● Task objective
Across all the records below, how many lines contain "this"? Respond with only the number.

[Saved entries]
▶
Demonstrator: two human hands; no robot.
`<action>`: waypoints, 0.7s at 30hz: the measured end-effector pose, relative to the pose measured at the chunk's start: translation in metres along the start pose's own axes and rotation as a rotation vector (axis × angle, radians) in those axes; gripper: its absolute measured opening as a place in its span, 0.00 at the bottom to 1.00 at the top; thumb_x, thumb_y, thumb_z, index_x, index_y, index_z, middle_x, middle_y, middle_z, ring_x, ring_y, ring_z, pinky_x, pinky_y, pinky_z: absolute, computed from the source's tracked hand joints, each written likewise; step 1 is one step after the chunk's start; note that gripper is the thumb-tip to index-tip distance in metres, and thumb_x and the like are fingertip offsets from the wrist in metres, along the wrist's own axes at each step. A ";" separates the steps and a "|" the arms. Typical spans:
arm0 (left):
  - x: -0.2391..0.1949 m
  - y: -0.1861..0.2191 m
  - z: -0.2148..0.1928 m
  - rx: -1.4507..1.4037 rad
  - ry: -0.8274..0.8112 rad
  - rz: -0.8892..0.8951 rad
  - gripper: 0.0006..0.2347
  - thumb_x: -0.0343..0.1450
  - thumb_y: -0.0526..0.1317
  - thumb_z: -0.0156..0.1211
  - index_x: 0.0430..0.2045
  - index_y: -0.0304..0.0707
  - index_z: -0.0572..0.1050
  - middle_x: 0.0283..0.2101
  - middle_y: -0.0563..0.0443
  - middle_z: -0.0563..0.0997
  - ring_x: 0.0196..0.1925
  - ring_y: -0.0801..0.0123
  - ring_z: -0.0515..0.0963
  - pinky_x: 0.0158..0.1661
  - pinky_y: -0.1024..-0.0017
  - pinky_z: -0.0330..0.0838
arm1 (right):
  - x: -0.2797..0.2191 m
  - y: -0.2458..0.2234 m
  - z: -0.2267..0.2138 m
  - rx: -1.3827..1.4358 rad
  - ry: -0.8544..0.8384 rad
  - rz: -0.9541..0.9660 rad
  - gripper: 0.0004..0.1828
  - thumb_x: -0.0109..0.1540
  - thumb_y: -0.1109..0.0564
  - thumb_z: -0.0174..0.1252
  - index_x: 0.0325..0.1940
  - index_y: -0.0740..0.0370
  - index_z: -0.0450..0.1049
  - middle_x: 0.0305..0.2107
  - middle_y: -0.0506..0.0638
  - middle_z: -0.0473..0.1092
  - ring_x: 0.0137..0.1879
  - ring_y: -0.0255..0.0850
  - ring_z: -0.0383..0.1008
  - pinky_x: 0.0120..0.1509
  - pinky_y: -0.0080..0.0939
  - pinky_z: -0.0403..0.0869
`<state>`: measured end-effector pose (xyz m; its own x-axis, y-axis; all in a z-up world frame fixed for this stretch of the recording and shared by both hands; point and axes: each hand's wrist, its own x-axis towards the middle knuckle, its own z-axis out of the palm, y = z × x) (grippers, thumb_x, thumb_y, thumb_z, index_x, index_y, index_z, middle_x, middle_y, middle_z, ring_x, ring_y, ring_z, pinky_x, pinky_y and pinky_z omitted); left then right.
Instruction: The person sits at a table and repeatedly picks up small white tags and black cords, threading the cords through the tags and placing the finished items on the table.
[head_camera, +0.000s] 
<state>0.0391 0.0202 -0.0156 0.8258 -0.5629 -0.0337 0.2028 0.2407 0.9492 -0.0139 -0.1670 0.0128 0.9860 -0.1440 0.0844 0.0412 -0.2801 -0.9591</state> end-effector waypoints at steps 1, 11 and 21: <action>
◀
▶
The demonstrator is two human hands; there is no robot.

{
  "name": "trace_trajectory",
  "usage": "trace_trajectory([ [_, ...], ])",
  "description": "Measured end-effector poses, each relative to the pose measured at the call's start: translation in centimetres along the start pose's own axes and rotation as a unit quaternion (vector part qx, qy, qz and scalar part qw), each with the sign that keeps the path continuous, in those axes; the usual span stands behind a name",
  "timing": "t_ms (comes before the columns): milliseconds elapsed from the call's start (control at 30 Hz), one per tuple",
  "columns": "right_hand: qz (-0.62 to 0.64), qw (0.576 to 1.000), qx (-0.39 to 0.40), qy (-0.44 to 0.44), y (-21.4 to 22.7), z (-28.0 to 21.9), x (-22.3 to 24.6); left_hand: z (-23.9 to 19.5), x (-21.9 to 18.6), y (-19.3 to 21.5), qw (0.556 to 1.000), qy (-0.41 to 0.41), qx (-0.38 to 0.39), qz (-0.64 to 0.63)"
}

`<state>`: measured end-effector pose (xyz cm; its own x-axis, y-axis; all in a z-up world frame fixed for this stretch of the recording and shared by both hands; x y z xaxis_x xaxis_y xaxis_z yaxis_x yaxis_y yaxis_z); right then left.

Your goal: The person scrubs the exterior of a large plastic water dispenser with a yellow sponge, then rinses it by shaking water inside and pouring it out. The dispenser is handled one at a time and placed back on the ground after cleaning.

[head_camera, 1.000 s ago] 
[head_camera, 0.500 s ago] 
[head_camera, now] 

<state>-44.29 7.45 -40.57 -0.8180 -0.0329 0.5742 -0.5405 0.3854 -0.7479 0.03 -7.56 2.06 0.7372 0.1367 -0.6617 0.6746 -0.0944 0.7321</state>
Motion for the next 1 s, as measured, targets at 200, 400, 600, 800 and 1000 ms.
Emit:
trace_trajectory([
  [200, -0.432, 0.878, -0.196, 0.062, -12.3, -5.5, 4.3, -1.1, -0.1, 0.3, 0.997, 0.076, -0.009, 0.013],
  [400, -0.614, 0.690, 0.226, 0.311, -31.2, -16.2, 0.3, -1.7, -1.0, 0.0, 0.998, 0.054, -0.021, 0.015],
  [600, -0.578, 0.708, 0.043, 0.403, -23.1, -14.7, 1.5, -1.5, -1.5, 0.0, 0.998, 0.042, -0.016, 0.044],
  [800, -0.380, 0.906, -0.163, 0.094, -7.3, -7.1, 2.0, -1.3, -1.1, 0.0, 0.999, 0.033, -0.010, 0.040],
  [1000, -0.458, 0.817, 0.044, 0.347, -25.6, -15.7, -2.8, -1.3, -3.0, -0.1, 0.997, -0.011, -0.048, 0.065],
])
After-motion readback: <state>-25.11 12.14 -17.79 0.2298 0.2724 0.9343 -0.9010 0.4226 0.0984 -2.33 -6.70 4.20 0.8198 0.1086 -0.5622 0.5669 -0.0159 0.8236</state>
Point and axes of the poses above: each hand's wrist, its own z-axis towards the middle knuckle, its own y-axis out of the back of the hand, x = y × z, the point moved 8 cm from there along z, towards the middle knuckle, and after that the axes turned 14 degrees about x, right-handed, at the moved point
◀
● Answer space
2